Understanding How to Conduct a Risk and Resilience Assessments (RRA)
by Kevin Owens
This article covers ANSI/AWWA J100-10 “Standard for Risk and Resilience Management of Water and Wastewater Systems.” This standard can help facilitate compliance with America’s Water Infrastructure Act of 2018 (AWIA).
Overview of Risk
Security is all about minimizing risk. Risk is expressed as a calculation:
R = T x V x C
R = Risk ($/year)
T = Threat Likelihood (per year)
V = Vulnerability
C = Consequence ($)
The first part of the equation, Threat times Vulnerability, can be looked at as a probability. What is the likelihood of a vulnerability being affected by a specific threat? This threat could be a natural disaster type of event (earthquake, hurricane, tornado, etc.) or a malicious actor launching a cyber of physical attack against your assets.
The probability of natural disaster events can be drawn from historical databases, but threat actors are difficult to measure since it is dependent on several values, including the:
- Skill of the malicious actor
- Motive of the malicious actor
- Opportunity – whether the malicious actor possess the required knowledge and access
- Resources – financial resources and amount of malicious actors
How is a vulnerability discovered by a malicious actor? This is done via reconnaissance, scanning, and information disclosure. The likelihood of this vulnerability being discovered and exploited can be based on:
- Ease of discovery – Is there a service or application that indicates the version number alerting a malicious actor to an unpatched asset?
- Ease of exploitation – Does a tool currently exist that is easy to use, or does it require several difficult steps to achieve?
- Awareness – Has the vulnerability been disclosed to the public?
- Detection – Can the steps to exploit the vulnerability be easily detected? Can the organization take countermeasures to block this exploit?
When examining vulnerabilities, one needs to look beyond just system and device vulnerabilities, but to also consider the human factor. If the system is secure with no vulnerabilities, but a user can open an email attachment without restriction this should also be a vulnerability.
The last part of the equation describes the consequences, or impact, of an event that has occurred. This is defined by two main factors:
- Technical impact – Described by confidentiality, integrity, and availability of the data or system
- Business impact – Described by business impact analysis, which accounts for financial damage, noncompliance as a result of a breach, and legal or privacy implications
The combination of the likelihood of an event and the impact describes the severity of that risk.
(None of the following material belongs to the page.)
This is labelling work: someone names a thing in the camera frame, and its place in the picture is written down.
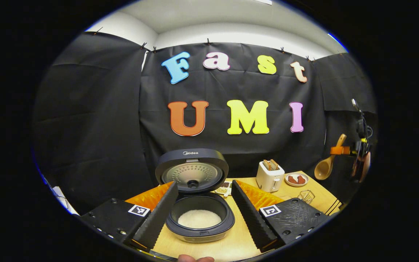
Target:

One could limit the consequences and severity of a malicious actor by imposing security policies, processes, and procedures. This will not prevent a breach, but it can greatly reduce the impact that any intrusion.
Table 1. A simple example of a Risk Matrix.
What needs to be assessed for an AWIA RRA?
The act requires assessing the following things at a minimum:
- Risks to the system from malevolent acts and natural hazards
- Resilience of components: pipes and constructed conveyances, physical barriers, source water, water collection and intake, pretreatment, treatment, storage and distribution facilities, electronic, computer, or other automated systems
- Monitoring practices of the system (water quality, security surveillance systems, access control systems, cyber security systems, energy management systems, or others)
- Financial infrastructure (accounting and financial business systems that may be vulnerable to cyber attacks)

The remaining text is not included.